Abriga.it
12-07-12, 08:08
Il museo etnografico di Ponte in Valtellina, creato negli anni Settanta ma riaperto un anno fa, apre le porte ai visitatori durante l’estate. Quello che può essere ribattezzato il “museo della gente” – poiché tutto quello che vi è contenuto è frutto di donazione di pontaschi che quarant’anni fa come oggi hanno deciso di offrire alla comunità un “pezzo” della loro storia famigliare – sarà visitabile venerdì 13 luglio (ore 20-22), domenica 22 luglio (18-22), domenica 12 agosto (16-19) e venerdì 24 maggio (20-22).
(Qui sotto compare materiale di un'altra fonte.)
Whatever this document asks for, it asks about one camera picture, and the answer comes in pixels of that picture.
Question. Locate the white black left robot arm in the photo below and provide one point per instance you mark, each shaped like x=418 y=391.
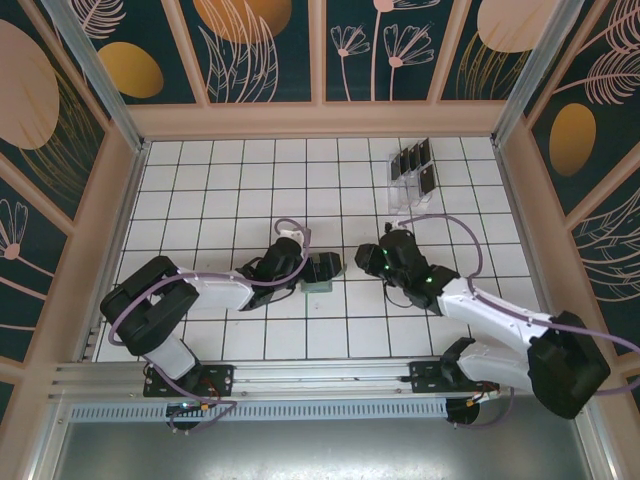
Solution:
x=220 y=292

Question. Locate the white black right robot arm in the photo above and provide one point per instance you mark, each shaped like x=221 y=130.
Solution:
x=490 y=312

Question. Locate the clear acrylic card stand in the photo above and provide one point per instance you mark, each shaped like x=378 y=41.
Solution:
x=402 y=197

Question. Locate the black credit card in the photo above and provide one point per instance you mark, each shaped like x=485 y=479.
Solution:
x=397 y=167
x=415 y=156
x=425 y=151
x=406 y=161
x=427 y=180

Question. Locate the grey metal sheet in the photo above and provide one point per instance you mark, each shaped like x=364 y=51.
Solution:
x=325 y=450

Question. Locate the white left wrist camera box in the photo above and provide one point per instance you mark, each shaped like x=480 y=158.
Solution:
x=292 y=235

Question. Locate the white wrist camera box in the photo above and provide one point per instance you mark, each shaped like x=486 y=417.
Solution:
x=392 y=228
x=292 y=235

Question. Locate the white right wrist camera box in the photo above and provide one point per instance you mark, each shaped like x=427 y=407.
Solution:
x=392 y=228

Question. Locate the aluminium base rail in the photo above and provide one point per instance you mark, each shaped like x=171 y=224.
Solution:
x=325 y=372

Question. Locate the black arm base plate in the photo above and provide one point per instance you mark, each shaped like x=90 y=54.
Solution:
x=425 y=377
x=220 y=380

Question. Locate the wall panel with pink flowers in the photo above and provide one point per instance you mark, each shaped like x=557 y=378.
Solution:
x=380 y=75

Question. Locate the wall panel oval and ferns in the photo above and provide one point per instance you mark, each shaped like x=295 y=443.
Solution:
x=575 y=140

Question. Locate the wall panel pink leaf outlines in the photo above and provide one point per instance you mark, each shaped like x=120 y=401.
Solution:
x=610 y=260

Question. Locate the aluminium frame post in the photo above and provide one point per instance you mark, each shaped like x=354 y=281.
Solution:
x=527 y=75
x=105 y=75

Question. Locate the wall panel circle and leaves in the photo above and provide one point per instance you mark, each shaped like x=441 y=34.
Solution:
x=240 y=20

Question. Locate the dark wall panel with oval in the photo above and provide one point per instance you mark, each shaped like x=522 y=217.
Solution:
x=130 y=70

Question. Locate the wall panel pink circle grasses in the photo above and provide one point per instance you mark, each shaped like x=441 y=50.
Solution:
x=500 y=25

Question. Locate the wall panel single flower outline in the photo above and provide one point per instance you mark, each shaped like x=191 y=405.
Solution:
x=20 y=250

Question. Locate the wall panel large pink circle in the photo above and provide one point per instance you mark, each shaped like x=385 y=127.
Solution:
x=25 y=100
Nel percorso del museo, idealmente distribuito secondo lo svolgersi del lavoro nell’arco dell’anno, si possono trovare strumenti e attrezzi del mondo contadino. In inverno nel periodo di quiete, in cui erano sospesi i lavori all’aperto, si svolgevano le attività di falegnameria per realizzare sgabelli per esempio o riparare gli attrezzi come si vede nella prima stanza del museo. Si passa poi alla macellazione del maiale e alla lavorazione del latte che si faceva a gennaio. Nei primi mesi dell’anno si tenevano la lavorazione della vite, la transumanza e poi la lavorazione dei campi e la fienagione. I contadini nei mesi del grande lavoro si dedicavano alla raccolta della segale, alla trebbiatura e alla semina del grano saraceno (a partire dal ‘500). Vi sono poi la rappresentazione di una camera da letto e di una cucina con lavello in pietra. Si chiude l’anno con la stagione della raccolta dell’uva e la torchiatura.